— Assignment —
Answer with a number only, stating how many lines of the records hold the word "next".

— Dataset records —
╭──
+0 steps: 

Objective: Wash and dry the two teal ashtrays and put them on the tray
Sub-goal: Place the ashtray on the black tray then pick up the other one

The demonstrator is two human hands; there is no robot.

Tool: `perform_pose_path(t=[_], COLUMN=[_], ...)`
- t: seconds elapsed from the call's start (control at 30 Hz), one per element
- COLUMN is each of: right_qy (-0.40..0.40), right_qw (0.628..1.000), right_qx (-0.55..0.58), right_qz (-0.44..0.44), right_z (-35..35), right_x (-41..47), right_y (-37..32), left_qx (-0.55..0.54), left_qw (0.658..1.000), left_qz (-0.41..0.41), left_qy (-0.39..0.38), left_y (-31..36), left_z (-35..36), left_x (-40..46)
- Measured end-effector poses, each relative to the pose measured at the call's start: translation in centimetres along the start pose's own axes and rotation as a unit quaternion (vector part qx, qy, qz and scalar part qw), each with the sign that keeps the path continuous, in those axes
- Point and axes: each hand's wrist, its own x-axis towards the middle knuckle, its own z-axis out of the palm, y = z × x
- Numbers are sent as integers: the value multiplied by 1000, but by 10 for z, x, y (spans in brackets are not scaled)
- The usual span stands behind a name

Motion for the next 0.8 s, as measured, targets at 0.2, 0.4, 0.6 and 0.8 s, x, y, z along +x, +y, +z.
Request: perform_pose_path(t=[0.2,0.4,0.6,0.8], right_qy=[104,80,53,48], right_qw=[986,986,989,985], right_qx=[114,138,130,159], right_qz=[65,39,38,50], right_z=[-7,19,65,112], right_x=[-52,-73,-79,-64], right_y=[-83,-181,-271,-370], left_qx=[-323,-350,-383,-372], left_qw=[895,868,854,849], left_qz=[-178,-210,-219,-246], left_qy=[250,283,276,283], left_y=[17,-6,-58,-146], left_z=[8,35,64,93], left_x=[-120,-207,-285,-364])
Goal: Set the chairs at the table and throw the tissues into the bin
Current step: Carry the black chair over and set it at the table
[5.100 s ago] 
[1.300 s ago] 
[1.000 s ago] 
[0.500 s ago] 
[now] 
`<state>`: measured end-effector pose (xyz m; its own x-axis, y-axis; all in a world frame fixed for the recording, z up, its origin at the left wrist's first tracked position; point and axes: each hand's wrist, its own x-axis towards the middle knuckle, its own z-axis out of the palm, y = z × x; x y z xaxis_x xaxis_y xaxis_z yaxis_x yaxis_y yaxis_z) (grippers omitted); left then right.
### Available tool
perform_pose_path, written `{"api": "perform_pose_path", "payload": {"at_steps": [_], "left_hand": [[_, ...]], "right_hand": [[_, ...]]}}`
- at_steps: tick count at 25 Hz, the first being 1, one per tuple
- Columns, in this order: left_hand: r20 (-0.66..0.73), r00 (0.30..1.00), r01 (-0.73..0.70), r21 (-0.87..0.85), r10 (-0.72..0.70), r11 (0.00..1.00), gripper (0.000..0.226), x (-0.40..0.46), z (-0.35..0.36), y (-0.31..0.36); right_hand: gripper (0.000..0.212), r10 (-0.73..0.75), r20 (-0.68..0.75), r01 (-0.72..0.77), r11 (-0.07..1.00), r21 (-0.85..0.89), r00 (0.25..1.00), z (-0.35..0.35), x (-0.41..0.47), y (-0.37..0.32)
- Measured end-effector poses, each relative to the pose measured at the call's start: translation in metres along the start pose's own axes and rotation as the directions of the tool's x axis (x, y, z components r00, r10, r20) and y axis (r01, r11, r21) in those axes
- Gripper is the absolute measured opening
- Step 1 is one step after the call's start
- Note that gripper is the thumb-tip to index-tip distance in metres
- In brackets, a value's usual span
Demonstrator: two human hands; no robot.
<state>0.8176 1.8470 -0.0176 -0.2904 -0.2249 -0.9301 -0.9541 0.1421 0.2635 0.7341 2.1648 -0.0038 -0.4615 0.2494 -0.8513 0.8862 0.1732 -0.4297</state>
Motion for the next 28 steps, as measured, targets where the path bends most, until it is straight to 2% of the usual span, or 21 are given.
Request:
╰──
— Exercise output —
2